The maze is represented as an n * m grid of cells, where each cell is either empty (denoted by 0), or contains an obstacle (denoted by 1). HackerMan is currently standing at cell (0, 0) and wishes to reach the cell (n - 1, m - 1).

For a jump parameter denoted by k, in one move, HackerMan can move to any of the following cells:

(i + x, j) where 1 ≤ x ≤ k provided cell (i + x, j) lies in the maze and there are no cells containing obstacles in the range (i, j) → (i + 1, j) → ... → (i + x, j).
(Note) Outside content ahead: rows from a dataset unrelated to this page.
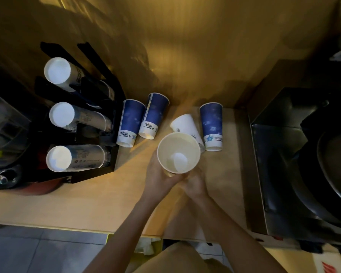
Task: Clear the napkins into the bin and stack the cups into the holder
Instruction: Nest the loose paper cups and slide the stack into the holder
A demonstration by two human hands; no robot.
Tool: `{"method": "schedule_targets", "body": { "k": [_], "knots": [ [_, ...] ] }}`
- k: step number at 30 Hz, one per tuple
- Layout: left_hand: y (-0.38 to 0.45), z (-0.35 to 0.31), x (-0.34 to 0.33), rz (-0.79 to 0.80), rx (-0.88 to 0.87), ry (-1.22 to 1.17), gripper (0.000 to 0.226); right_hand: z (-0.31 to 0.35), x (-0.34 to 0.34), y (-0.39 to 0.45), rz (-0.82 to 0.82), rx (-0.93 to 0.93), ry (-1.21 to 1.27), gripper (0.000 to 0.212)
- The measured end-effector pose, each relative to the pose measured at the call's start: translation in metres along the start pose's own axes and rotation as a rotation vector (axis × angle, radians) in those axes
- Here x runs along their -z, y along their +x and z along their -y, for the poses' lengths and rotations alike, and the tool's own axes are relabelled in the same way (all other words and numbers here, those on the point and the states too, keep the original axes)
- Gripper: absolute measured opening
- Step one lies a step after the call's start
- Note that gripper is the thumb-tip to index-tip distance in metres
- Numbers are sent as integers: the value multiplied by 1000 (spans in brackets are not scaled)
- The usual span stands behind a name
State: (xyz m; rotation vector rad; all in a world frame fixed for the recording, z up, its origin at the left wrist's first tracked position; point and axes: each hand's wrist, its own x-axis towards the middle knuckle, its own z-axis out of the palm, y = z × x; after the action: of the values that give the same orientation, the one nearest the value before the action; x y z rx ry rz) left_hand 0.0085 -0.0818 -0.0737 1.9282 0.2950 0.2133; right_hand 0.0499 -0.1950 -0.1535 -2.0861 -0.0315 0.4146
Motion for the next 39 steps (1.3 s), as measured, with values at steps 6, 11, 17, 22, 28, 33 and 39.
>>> {"method": "schedule_targets", "body": {
  "k": [6, 11, 17, 22, 28, 33, 39],
  "knots": [
    [-1, 21, -7, 130, 164, -35, 130, 8, 0, -4, -98, 193, -27, 62],
    [2, 21, -13, 4, 167, 52, 127, 7, 9, -1, 44, 166, -96, 57],
    [6, 22, -13, -34, 170, 90, 90, 32, 63, 28, 122, 142, -149, 25],
    [6, 23, -14, -27, 184, 115, 89, 82, 82, 64, 8, 240, -140, 13],
    [7, 23, -12, -2, 207, 123, 89, 102, 45, 105, 240, 66, -441, 58],
    [8, 24, -11, 6, 225, 111, 90, 90, 19, 119, 228, -13, -620, 80],
    [10, 26, -10, 5, 216, 120, 90, 104, 39, 116, 95, 169, -276, 88]
  ]
}}
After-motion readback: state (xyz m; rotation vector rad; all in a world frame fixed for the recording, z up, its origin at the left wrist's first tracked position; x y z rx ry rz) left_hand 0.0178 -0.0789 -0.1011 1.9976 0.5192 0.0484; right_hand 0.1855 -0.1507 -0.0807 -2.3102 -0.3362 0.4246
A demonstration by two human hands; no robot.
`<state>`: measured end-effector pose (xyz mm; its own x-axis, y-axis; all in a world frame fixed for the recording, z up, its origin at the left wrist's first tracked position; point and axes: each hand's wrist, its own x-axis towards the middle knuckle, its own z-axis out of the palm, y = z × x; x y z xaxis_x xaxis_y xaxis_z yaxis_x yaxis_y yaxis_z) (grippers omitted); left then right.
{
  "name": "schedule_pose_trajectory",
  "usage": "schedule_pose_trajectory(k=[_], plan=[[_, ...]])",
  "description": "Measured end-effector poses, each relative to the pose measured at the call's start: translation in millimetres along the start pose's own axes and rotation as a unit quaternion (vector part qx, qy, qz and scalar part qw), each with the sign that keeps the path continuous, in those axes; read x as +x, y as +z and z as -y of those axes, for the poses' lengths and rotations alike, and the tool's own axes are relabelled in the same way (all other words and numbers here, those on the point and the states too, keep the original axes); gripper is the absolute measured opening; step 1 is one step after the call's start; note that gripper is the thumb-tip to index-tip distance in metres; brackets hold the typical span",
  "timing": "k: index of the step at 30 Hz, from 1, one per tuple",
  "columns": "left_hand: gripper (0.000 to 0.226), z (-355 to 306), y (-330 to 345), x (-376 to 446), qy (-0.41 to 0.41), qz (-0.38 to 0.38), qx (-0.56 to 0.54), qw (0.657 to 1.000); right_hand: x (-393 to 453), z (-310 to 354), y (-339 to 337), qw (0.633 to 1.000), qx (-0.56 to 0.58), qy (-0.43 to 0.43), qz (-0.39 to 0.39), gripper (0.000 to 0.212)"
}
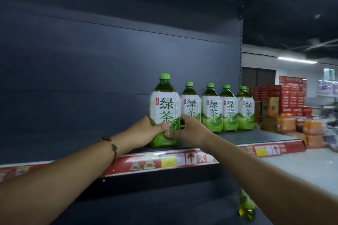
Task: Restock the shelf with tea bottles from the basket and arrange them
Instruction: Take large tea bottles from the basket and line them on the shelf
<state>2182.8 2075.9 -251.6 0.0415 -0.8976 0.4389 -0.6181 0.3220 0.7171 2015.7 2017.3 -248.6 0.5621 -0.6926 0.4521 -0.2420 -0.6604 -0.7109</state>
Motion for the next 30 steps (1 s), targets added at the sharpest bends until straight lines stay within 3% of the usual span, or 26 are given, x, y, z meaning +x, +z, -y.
schedule_pose_trajectory(k=[8,15,19,25,28,30], plan=[[0.029,13.6,-5.2,60.8,-0.123,-0.058,0.105,0.985,62.9,-23.9,10.4,0.989,-0.117,0.071,-0.058,0.051],[0.034,28.2,7.2,100.1,-0.129,-0.072,0.115,0.982,81.6,-40.5,10.4,0.979,-0.126,0.112,-0.117,0.049],[0.032,30.4,8.0,104.8,-0.127,-0.075,0.093,0.985,83.2,-44.5,8.4,0.979,-0.134,0.104,-0.112,0.037],[0.027,31.2,8.4,106.2,-0.156,-0.062,0.090,0.982,69.9,-36.2,1.9,0.987,-0.090,0.109,-0.082,0.041],[0.041,22.4,7.1,96.2,-0.163,-0.047,0.155,0.973,51.1,-25.3,-9.7,0.986,-0.119,0.092,-0.066,0.040],[0.046,12.4,11.5,82.6,-0.160,-0.049,0.244,0.955,31.8,-17.3,-20.5,0.976,-0.203,0.069,-0.042,0.048]])
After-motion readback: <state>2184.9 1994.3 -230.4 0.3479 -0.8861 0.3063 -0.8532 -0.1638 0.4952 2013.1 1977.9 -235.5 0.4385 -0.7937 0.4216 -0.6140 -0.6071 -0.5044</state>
(i - x, j) where 1 ≤ x ≤ k provided cell (i - x, j) lies in the maze and there are no cells containing obstacles in the range (i, j) → (i - 1, j) → ... → (i - x, j).

(i, j + x) where 1 ≤ x ≤ k provided cell (i, j + x) lies in the maze and there are no cells containing obstacles in the range (i, j) → (i, j + 1) → ... → (i, j + x).

(i, j - x) where 1 ≤ x ≤ k provided cell (i, j - x) lies in the maze and there are no cells containing obstacles in the range (i, j) → (i, j - 1) → ... → (i, j - x).

Find the minimum number of moves in which HackerMan can reach the cell (n - 1, m - 1) starting from (0, 0), or -1 if it is impossible to reach that cell.

Function Description

Complete the function getMinimumMoves in the editor below.

getMinimumMoves has the following parameters:

int maze[n][m]: the maze in HackerPlay where HackerMan is standing
int k: the maximum distance HackerMan can traverse in one move

Returns

int: the minimum number of moves in which HackerMan can reach the destination cell (n - 1, m - 1)

Constraints

1 ≤ n ≤ 100
1 ≤ m ≤ 100
1 ≤ k ≤ 100
Each cell of the grid contains values either 0 or 1.

Examples

01 · Example 1

maze = [[0, 0], [1, 0]]
k = 2
return = 2

The maze looks like this.

0 0
1 0

The following sequence of moves can be performed: (0, 0) → (0, 1) → (1, 1). Hence, HackerMan can reach the end in 2 moves, which is minimum possible. The answer is 2.

02 · Example 2

maze = [[0, 0, 0], [1, 0, 0]]
k = 5
return = 2

The maze can be represented as:

0 0 0
1 0 0

The following sequence of moves can be performed: (0, 0) → (0, 2) → (1, 2).